Purse-seine fishers using drifting fish aggregating devices (dFADs), mainly built with bamboo, plastic buoys, and plastic netting, to aggregate and catch tropical tuna, deploy 46,000-65,000 dFADs per year in the Pacific Ocean. Some of the major concerns associated with this widespread fishing device are potential entanglement of sea turtles and other marine fauna in dFAD netting; marine debris and pollution; and potential ecological damage via stranding on coral reefs, beaches, and other essential habitats for marine fauna. To assess and quantify the potential connectivity (number of dFADs deployed in an area and arriving in another area) between dFAD deployment areas and important oceanic or coastal habitat of critically endangered leatherback (Dermochelys coriacea) and hawksbill (Eretmochelys imbricata) sea turtles in the Pacific Ocean, we conducted passive-drift Lagrangian experiments with simulated dFAD drift profiles and compared them with known important sea turtle areas. Up to 60% of dFADs from equatorial areas were arriving in essential sea turtle habitats. Connectivity was less when only areas where dFADs are currently deployed were used.
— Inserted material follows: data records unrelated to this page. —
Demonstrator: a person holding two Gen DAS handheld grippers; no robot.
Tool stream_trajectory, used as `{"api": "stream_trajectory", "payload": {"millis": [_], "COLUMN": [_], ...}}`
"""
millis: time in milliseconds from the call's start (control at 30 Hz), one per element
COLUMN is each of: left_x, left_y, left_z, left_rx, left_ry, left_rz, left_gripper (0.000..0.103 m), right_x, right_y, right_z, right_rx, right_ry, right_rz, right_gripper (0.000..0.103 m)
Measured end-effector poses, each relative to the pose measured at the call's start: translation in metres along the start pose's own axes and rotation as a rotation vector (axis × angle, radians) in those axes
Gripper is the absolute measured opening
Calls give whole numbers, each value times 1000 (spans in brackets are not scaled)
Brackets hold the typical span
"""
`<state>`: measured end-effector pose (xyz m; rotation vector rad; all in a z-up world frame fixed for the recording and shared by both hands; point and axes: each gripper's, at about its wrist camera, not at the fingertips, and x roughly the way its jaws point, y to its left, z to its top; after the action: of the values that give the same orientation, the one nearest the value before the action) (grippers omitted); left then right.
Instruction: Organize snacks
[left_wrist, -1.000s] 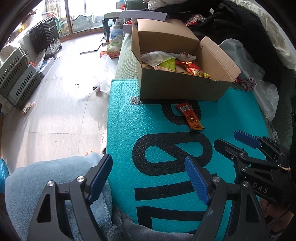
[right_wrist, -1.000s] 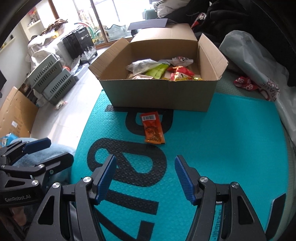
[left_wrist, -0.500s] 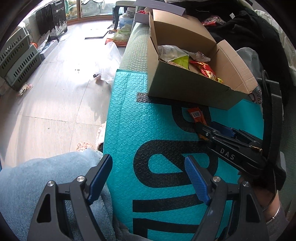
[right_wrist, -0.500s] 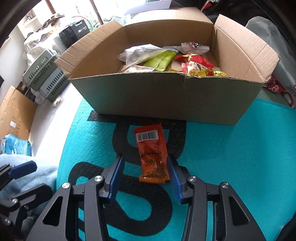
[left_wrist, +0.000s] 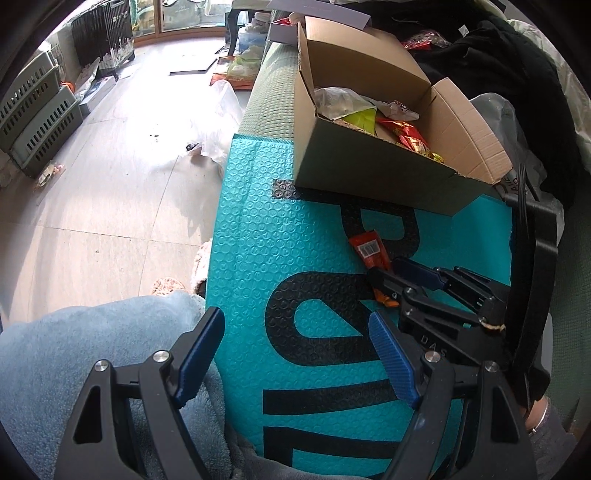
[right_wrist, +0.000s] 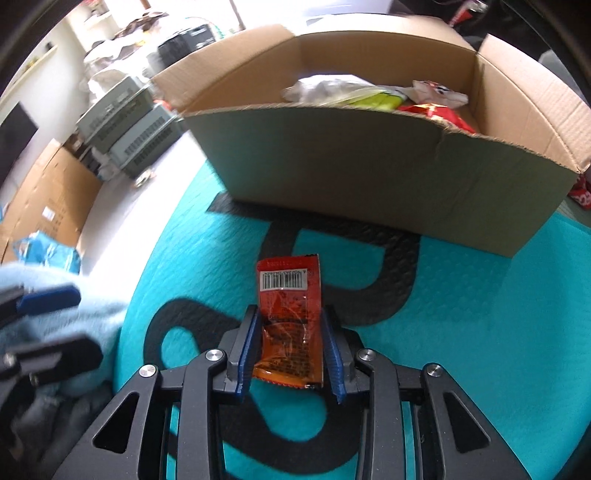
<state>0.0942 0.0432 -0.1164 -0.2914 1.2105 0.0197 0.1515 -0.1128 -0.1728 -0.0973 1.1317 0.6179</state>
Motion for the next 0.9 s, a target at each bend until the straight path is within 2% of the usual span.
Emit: {"api": "stream_trajectory", "payload": {"millis": [233,333,533,700,867,900], "left_x": [-8,-10,-16,-21,-18,-16], "left_y": [-12,-21,-28,-25,-18,-18], "left_z": [-17,-27,-36,-37,-38,-38], "left_rx": [33,57,44,52,64,70], "left_ry": [10,18,17,2,9,15], "left_rz": [-5,-7,-28,-5,-1,-7], "left_gripper": [80,80,80,80,80,80], "right_x": [-14,-24,-41,-39,-33,-33], "right_y": [12,12,10,20,26,26], "right_z": [-30,-43,-64,-76,-70,-70], "right_rx": [-108,-149,-53,-53,-75,-81], "right_ry": [61,90,92,70,50,46], "right_rz": [85,96,99,76,38,27], "right_gripper": [29,29,30,46,45,42]}}
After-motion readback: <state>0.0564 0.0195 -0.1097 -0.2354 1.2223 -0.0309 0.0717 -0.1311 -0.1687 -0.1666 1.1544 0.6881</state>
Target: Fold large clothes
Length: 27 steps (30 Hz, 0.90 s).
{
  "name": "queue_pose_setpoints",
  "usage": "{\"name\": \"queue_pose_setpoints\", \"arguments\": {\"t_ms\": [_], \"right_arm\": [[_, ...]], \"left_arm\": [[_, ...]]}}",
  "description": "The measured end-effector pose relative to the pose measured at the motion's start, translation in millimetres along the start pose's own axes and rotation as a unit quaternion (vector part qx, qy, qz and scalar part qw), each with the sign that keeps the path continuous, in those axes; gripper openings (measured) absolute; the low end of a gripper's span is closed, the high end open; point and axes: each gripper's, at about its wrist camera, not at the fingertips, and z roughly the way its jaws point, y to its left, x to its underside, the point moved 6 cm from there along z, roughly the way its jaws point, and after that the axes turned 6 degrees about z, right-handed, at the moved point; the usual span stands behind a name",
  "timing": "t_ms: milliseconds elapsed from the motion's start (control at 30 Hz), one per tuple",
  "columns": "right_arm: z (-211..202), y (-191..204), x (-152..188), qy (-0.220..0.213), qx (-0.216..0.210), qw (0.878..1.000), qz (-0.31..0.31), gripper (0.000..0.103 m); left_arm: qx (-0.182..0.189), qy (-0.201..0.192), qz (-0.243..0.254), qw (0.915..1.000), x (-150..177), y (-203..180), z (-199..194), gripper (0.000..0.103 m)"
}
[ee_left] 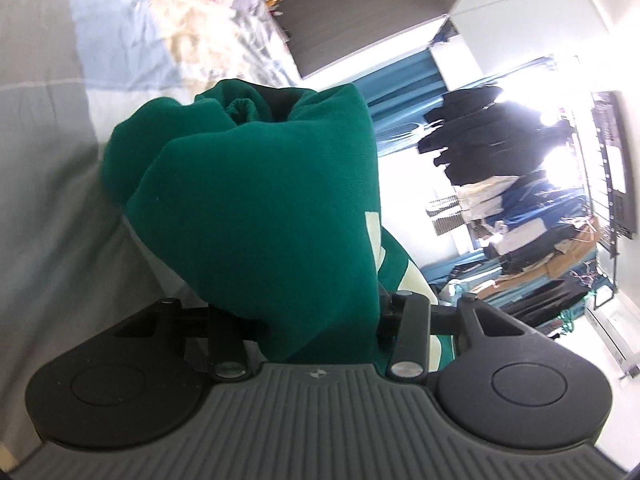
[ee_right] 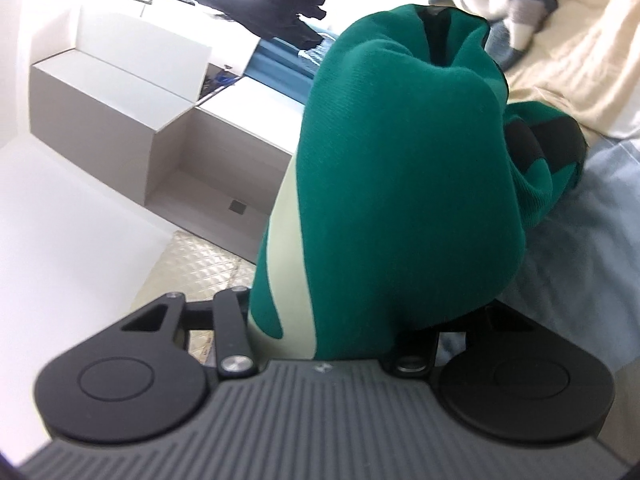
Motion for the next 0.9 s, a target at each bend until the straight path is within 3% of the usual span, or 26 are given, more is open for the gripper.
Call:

Our simulations identified potential regions of dFAD interactions with migration and feeding habitats of the east Pacific leatherback turtle in the tropical southeastern Pacific Ocean; coastal habitats of leatherback and hawksbill in the western Pacific (e.g., archipelagic zones of Indonesia, Papua New Guinea, and Solomon Islands); and foraging habitat of leatherback in a large equatorial area south of Hawaii. Additional research is needed to estimate entanglements of sea turtles with dFADs at sea and to quantify the likely changes in connectivity and distribution of dFADs under new management measures, such as use of alternative nonentangling dFAD designs that biodegrade, or changes in deployment strategies, such as shifting locations.